Assigned task = When a line in the data below includes "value", pick it out and copy it.

Information shown =
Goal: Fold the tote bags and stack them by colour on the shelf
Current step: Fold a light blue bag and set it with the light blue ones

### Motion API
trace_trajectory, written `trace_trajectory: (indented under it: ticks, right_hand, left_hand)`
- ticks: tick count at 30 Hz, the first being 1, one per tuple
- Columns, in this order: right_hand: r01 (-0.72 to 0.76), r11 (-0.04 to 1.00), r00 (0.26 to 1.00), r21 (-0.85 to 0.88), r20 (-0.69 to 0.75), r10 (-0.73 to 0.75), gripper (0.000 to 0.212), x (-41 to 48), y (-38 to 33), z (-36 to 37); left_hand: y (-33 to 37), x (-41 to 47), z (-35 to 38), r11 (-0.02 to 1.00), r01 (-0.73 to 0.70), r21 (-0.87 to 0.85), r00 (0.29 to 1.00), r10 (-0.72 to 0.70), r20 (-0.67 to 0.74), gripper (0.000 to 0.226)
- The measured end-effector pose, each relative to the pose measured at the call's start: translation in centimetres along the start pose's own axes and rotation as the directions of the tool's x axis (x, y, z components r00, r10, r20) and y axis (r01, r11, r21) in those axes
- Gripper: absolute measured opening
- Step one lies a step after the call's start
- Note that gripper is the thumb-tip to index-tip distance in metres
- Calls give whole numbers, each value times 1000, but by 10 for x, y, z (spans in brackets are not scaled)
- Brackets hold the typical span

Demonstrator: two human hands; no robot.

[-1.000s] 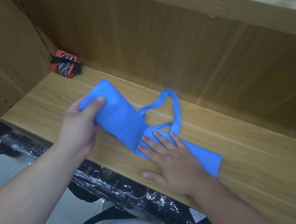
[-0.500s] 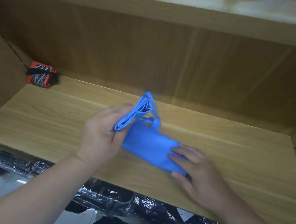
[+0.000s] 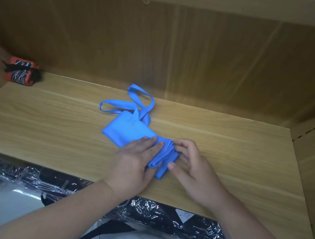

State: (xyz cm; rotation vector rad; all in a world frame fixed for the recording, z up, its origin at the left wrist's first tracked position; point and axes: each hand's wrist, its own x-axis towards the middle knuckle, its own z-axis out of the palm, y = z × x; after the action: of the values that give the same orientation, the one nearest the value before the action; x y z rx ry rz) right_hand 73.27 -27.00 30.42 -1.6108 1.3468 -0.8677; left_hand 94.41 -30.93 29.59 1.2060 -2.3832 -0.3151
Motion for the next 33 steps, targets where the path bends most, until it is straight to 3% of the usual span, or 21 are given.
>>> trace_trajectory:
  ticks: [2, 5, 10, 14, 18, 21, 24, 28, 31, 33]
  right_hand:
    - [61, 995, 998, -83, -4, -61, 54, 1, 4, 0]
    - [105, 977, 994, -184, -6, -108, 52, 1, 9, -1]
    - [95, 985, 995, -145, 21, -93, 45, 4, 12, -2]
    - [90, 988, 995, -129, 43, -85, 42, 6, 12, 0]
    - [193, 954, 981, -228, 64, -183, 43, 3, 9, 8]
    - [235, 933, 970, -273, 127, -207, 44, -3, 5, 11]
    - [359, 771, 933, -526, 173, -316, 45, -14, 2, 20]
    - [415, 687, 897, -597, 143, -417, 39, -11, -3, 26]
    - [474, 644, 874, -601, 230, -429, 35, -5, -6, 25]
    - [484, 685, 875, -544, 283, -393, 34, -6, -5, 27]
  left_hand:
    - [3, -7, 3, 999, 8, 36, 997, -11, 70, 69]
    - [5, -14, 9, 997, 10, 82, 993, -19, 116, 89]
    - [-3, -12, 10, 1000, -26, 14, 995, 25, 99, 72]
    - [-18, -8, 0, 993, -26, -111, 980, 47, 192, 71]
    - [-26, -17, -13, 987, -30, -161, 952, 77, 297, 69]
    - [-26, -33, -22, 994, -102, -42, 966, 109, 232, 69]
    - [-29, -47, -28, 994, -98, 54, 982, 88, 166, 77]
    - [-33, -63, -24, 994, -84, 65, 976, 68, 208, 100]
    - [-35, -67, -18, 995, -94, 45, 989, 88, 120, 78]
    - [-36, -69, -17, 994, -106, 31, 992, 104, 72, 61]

The answer =
- Calls give whole numbers, each value times 1000, but by 10 for x, y, z (spans in brackets are not scaled)
State: (xyz cm; rotation vector rad; all in a world frame fixed for the recording, z up, its origin at the left wrist's first tracked position; point and axes: each hand's wrist, its own x-axis towards the middle knuckle, its own z-axis out of the palm, y = z × x; after the action: of the values that give the same orientation, the one nearest the value before the action; x y z rx ry rz) right_hand 73.27 -27.00 30.42 -1.6108 1.3468 -0.8677; left_hand 94.41 -30.93 29.59 1.2060 -2.3832 -0.3151

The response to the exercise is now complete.